PROBLEM TO WORK ON:
Skip the pictures. Give all the data again exactly.

Items listed in a dataset:

::::

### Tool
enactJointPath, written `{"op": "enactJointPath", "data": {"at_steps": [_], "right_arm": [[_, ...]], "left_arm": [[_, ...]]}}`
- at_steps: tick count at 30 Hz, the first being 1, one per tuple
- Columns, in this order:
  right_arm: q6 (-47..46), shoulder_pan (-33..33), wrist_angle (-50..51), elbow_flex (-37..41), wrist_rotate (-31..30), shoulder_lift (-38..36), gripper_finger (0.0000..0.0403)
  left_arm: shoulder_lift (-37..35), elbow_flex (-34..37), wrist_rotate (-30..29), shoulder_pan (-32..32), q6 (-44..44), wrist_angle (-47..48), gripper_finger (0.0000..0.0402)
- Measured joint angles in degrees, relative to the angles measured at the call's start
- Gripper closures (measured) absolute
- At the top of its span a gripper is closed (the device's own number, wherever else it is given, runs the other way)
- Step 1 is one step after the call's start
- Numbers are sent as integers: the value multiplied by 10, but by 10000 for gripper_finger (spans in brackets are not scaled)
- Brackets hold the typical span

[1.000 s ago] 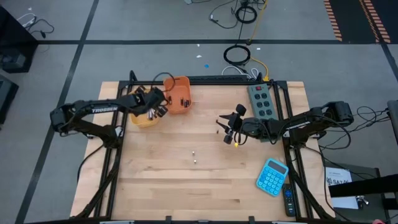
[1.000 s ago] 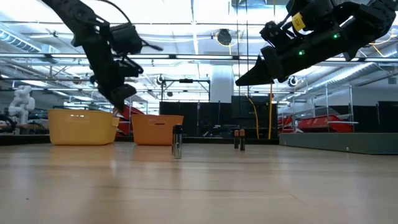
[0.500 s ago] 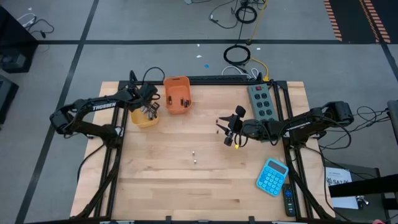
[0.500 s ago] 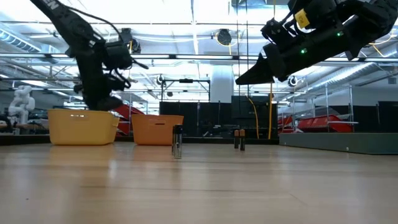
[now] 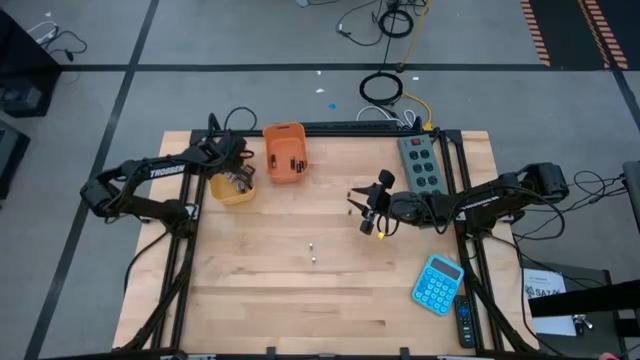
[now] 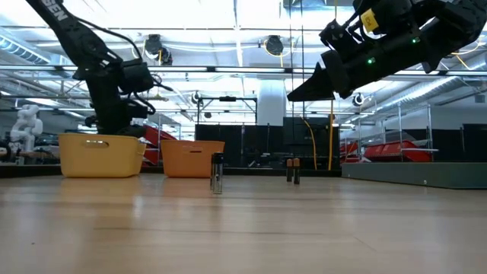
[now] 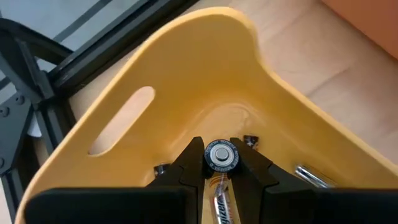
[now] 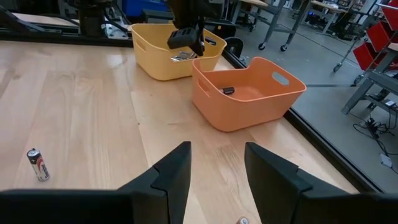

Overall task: Sort batteries
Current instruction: Put the silver battery into the yellow bin

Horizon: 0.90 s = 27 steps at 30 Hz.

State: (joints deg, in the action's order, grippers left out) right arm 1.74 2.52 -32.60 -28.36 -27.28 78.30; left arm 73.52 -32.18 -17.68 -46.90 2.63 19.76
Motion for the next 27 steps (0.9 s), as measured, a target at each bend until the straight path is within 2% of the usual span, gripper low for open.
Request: {"op": "enactJointPath", "data": {"at_steps": [9, 13, 18, 27], "right_arm": [[3, 0, -2, 0, 0, 0, 261], [4, 0, -2, 0, 0, 0, 261], [4, 0, -2, 0, -1, 0, 261], [5, 0, -2, 0, -10, 0, 261]], "left_arm": [[59, 1, 7, -16, -1, -20, 345], [79, -2, 7, -16, -3, -35, 322], [81, 0, 9, -15, -15, -29, 296], [60, -18, -23, 11, -45, -27, 290]]}}
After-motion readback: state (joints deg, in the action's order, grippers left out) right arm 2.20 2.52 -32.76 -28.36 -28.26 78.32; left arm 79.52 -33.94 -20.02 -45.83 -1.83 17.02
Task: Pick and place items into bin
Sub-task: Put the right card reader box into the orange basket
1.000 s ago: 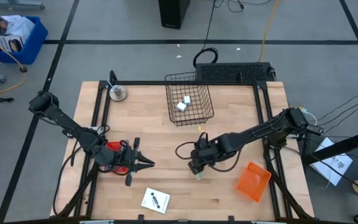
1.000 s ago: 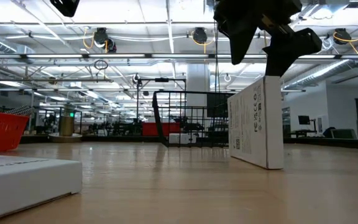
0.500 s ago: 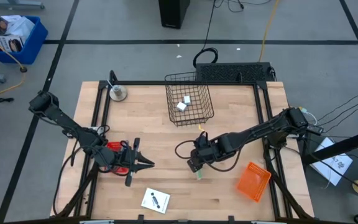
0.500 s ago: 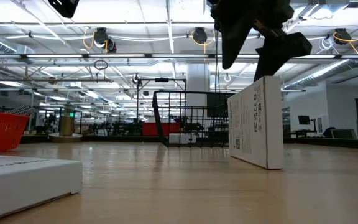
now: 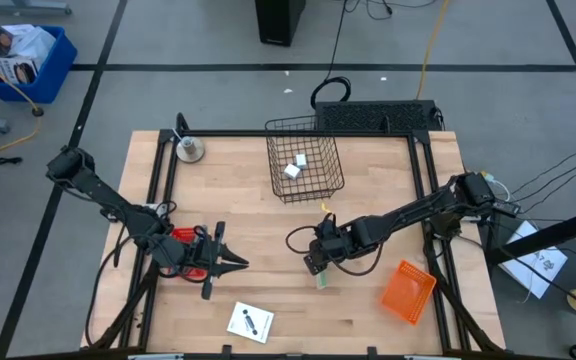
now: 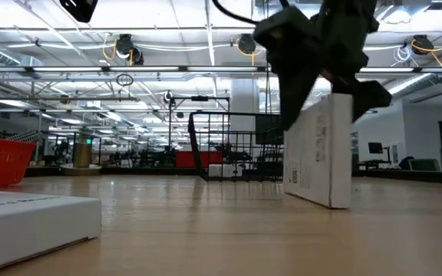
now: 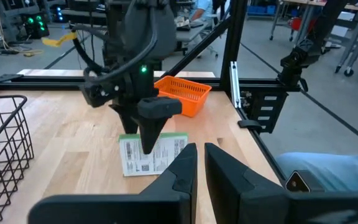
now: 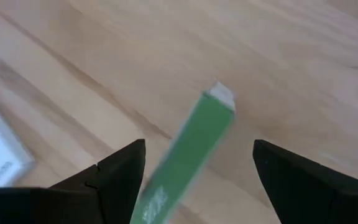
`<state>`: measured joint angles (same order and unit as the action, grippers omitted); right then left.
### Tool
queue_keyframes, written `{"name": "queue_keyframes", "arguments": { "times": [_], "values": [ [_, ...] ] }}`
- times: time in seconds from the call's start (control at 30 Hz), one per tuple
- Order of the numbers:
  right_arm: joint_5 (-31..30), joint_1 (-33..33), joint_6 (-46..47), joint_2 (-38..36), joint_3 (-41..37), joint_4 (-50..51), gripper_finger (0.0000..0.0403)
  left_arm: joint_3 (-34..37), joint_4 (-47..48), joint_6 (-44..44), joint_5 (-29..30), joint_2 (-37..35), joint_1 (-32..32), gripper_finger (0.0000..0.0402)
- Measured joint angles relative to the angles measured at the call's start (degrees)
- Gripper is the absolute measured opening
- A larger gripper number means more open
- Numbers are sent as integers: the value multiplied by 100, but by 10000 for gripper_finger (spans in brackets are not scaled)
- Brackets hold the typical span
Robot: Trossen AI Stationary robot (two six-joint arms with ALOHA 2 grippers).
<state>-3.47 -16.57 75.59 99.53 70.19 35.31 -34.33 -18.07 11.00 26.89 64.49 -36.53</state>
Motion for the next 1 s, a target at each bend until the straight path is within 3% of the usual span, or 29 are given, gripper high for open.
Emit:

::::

ANSWER BELOW:
### Tool
enactJointPath, written `{"op": "enactJointPath", "data": {"at_steps": [_], "right_arm": [[_, ...]], "left_arm": [[_, ...]]}}`
- at_steps: tick count at 30 Hz, the first being 1, one per tuple
- Columns, in this order:
  right_arm: q6 (-47..46), shoulder_pan (-33..33), wrist_angle (-50..51), elbow_flex (-37..41), wrist_rotate (-31..30), shoulder_lift (-38..36), gripper_finger (0.0000..0.0403)
  left_arm: shoulder_lift (-37..35), elbow_flex (-34..37), wrist_rotate (-30..29), shoulder_pan (-32..32), q6 (-44..44), wrist_angle (-47..48), gripper_finger (0.0000..0.0402)
- Measured joint angles in degrees, relative to the angles measured at the call's start
- Gripper closures (measured) absolute
- At the top of its span a gripper is closed (the device's own number, wherever else it is given, runs the other way)
- Step 1 is one step after the call's start
- Numbers are sent as integers: the value multiplied by 10, but by 10000 for gripper_finger (spans in brackets are not scaled)
- Brackets hold the typical span

[1.000 s ago] 
[1.000 s ago] 
[0.500 s ago] 
[0.500 s ago] 
[now] 
[now] 
[now] 
[now] 

Overall task: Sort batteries
Current instruction: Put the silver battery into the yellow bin

Horizon: 0.90 s = 27 steps at 30 Hz.

State: (joints deg, in the action's order, grippers left out) right arm 1.74 2.52 -32.60 -28.36 -27.28 78.30; left arm 73.52 -32.18 -17.68 -46.90 2.63 19.76
Motion for the next 27 steps (0.9 s), as measured, a target at each bend until the straight path is within 2% of the usual span, gripper low for open.
Request: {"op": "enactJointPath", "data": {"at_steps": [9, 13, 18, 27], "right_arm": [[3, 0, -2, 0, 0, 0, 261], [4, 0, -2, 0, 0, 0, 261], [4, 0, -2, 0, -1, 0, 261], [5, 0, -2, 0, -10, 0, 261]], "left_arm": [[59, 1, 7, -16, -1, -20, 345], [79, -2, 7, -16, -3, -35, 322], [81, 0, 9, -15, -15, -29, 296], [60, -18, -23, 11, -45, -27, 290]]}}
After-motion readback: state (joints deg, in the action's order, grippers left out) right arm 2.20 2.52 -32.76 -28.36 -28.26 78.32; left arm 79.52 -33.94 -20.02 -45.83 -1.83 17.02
Task: Pick and place items into bin
Sub-task: Put the right card reader box into the orange basket
1.000 s ago: 
1.000 s ago: 
0.500 s ago: 
0.500 s ago: 
now: 
now: 
now: 
now: 
`<state>`: measured joint angles (same order and unit as the action, grippers omitted); right then left.
### Tool
queue_keyframes, written `{"name": "queue_keyframes", "arguments": { "times": [_], "values": [ [_, ...] ] }}`
- times: time in seconds from the call's start (control at 30 Hz), one per tuple
- Order of the numbers:
  right_arm: joint_5 (-31..30), joint_1 (-33..33), joint_6 (-46..47), joint_2 (-38..36), joint_3 (-41..37), joint_4 (-50..51), gripper_finger (0.0000..0.0403)
  left_arm: joint_3 (-34..37), joint_4 (-47..48), joint_6 (-44..44), joint_5 (-29..30), joint_2 (-37..35), joint_1 (-32..32), gripper_finger (0.0000..0.0402)
- Measured joint angles relative to the angles measured at the call's start (degrees)
- Gripper is the absolute measured opening
- A larger gripper number means more open
- Numbers are sent as integers: the value multiplied by 100, but by 10000 for gripper_finger (spans in brackets are not scaled)
- Brackets hold the typical span
Robot: Trossen AI Stationary robot (two six-joint arms with ALOHA 2 grippers).
<state>-3.47 -16.57 75.59 99.53 70.19 35.31 -34.33 -18.07 11.00 26.89 64.49 -36.53</state>
Motion for the next 1 s, a target at each bend until the straight path is within 3% of the usual span, or 29 are given, gripper high for open.
Emit:

This exercise has now been completed.